- TASK GOAL: Begin at the first line below and copy each line exactly, ending with the line where "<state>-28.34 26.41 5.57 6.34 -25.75" appears.

*** DATA EXCERPTS ***

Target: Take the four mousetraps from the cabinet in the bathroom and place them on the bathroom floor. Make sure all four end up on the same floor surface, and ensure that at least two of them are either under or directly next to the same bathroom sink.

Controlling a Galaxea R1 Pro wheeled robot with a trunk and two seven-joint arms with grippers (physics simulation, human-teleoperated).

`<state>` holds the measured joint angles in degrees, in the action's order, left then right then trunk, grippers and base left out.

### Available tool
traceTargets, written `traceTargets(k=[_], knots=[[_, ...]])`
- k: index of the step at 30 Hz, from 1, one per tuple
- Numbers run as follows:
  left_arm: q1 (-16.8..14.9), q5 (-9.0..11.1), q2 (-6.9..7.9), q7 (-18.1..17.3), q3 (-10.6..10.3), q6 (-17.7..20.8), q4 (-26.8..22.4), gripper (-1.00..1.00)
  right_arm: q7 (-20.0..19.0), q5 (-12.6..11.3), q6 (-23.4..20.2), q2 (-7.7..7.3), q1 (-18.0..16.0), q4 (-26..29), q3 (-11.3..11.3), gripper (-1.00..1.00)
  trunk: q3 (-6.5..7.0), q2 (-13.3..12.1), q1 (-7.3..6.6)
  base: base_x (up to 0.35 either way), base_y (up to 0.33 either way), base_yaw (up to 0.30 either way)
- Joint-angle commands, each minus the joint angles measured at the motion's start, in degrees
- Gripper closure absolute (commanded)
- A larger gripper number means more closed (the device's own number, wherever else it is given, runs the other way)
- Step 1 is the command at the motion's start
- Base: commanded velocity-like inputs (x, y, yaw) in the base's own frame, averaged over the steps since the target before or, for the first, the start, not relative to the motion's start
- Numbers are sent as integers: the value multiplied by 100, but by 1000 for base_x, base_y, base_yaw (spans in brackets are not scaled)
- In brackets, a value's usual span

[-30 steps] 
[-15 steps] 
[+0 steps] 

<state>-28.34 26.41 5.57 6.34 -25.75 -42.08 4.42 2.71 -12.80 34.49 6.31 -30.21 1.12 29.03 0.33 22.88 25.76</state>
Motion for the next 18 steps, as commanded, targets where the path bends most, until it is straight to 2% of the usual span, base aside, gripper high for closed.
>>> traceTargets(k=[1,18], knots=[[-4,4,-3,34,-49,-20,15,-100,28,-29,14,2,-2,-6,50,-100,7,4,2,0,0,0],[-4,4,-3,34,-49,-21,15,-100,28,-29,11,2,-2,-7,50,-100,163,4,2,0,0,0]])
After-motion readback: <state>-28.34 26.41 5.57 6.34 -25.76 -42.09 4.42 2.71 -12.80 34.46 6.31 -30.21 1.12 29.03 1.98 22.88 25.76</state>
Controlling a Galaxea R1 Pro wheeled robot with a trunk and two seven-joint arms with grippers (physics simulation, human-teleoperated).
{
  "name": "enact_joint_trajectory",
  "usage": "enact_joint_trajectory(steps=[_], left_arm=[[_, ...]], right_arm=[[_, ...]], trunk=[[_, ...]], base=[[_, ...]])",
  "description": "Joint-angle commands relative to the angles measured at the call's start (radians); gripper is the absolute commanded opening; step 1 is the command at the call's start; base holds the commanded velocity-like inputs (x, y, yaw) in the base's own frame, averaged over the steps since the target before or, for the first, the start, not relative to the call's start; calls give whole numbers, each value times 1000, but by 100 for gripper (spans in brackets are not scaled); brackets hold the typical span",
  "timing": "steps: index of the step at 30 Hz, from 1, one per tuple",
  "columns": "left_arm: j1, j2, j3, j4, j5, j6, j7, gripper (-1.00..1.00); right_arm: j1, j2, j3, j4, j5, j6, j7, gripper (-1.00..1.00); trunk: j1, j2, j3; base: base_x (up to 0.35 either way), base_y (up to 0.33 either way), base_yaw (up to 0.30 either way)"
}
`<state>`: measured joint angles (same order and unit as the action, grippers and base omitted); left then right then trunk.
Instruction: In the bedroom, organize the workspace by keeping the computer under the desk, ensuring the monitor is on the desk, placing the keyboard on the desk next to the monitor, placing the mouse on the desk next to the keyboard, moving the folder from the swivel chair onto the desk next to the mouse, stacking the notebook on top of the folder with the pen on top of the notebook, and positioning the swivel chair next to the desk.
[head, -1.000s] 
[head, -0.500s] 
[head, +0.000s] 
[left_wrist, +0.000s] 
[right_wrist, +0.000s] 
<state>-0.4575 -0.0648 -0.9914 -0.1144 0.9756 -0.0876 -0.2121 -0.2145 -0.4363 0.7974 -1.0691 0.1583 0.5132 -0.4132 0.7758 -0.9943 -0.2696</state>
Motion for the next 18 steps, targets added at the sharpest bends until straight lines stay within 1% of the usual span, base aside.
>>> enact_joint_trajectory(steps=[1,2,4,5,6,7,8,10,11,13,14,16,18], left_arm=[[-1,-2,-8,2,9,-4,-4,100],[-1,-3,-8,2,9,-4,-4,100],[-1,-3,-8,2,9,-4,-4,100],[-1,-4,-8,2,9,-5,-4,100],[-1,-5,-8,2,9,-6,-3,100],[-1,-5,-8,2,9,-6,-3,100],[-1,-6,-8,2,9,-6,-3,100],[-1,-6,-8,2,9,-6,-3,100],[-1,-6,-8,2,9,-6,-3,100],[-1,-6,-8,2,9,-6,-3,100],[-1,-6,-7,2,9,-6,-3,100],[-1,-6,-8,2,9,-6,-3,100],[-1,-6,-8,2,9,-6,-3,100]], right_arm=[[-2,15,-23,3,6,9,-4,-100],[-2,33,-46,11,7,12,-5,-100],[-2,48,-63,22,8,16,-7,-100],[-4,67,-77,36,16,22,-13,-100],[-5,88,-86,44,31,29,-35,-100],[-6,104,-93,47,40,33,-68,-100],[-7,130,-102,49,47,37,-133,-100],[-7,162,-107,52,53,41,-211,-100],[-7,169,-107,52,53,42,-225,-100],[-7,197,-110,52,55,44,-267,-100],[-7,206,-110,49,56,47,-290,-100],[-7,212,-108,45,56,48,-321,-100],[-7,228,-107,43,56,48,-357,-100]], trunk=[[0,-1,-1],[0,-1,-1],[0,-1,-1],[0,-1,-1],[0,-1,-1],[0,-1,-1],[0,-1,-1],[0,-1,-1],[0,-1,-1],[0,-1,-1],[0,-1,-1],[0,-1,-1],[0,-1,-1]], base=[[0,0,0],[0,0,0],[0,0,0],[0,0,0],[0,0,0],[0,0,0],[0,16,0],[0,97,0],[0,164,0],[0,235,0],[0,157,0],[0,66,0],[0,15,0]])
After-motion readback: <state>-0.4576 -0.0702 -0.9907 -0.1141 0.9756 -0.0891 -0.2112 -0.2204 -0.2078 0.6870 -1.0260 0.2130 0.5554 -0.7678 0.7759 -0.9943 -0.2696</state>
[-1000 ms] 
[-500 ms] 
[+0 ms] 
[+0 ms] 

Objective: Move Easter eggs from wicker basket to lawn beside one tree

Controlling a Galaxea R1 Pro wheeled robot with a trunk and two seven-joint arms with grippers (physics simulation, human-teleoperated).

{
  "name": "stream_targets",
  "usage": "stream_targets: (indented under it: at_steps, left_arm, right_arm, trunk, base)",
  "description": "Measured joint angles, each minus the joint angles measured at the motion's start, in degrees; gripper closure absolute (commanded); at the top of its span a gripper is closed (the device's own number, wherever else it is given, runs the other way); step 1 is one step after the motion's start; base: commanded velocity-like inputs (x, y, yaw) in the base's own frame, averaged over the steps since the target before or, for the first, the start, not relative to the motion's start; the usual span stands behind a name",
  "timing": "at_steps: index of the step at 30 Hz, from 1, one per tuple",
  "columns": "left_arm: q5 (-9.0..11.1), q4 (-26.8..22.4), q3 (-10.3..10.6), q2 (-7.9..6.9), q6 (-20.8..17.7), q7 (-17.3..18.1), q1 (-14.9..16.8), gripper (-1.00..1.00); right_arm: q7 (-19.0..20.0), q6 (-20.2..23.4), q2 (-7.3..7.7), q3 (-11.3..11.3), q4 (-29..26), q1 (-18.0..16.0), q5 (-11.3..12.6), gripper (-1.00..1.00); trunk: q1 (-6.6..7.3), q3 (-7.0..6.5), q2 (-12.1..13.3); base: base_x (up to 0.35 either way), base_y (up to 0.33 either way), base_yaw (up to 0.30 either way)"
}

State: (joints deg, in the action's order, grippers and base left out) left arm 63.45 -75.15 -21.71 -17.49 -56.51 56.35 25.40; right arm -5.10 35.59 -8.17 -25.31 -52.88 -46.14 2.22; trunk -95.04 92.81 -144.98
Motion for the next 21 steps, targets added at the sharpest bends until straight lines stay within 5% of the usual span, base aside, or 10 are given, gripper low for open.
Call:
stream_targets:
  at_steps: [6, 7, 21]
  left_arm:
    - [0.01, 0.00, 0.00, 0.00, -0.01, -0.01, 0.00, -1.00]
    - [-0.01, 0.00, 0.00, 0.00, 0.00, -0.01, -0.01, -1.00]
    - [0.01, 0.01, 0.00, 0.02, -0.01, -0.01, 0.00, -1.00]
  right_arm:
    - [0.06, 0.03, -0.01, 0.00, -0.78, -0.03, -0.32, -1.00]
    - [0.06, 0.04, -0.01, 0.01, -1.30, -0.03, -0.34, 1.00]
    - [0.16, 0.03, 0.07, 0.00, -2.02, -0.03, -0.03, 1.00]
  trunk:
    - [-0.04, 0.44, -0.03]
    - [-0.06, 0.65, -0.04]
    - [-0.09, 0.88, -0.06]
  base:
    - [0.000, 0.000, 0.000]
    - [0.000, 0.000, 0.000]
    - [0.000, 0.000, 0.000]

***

- YOUR RESPONSE:
Target: Take the four mousetraps from the cabinet in the bathroom and place them on the bathroom floor. Make sure all four end up on the same floor surface, and ensure that at least two of them are either under or directly next to the same bathroom sink.

Controlling a Galaxea R1 Pro wheeled robot with a trunk and two seven-joint arms with grippers (physics simulation, human-teleoperated).

`<state>` holds the measured joint angles in degrees, in the action's order, left then right then trunk, grippers and base left out.

### Available tool
traceTargets, written `traceTargets(k=[_], knots=[[_, ...]])`
- k: index of the step at 30 Hz, from 1, one per tuple
- Numbers run as follows:
  left_arm: q1 (-16.8..14.9), q5 (-9.0..11.1), q2 (-6.9..7.9), q7 (-18.1..17.3), q3 (-10.6..10.3), q6 (-17.7..20.8), q4 (-26.8..22.4), gripper (-1.00..1.00)
  right_arm: q7 (-20.0..19.0), q5 (-12.6..11.3), q6 (-23.4..20.2), q2 (-7.7..7.3), q1 (-18.0..16.0), q4 (-26..29), q3 (-11.3..11.3), gripper (-1.00..1.00)
  trunk: q3 (-6.5..7.0), q2 (-13.3..12.1), q1 (-7.3..6.6)
  base: base_x (up to 0.35 either way), base_y (up to 0.33 either way), base_yaw (up to 0.30 either way)
- Joint-angle commands, each minus the joint angles measured at the motion's start, in degrees
- Gripper closure absolute (commanded)
- A larger gripper number means more closed (the device's own number, wherever else it is given, runs the other way)
- Step 1 is the command at the motion's start
- Base: commanded velocity-like inputs (x, y, yaw) in the base's own frame, averaged over the steps since the target before or, for the first, the start, not relative to the motion's start
- Numbers are sent as integers: the value multiplied by 100, but by 1000 for base_x, base_y, base_yaw (spans in brackets are not scaled)
- In brackets, a value's usual span

[-30 steps] 
[-15 steps] 
[+0 steps] 

<state>-28.34 26.41 5.57 6.34 -25.75 -42.08 4.42 2.71 -12.80 34.49 6.31 -30.21 1.12 29.03 0.33 22.88 25.76</state>

There is nothing more to the answer.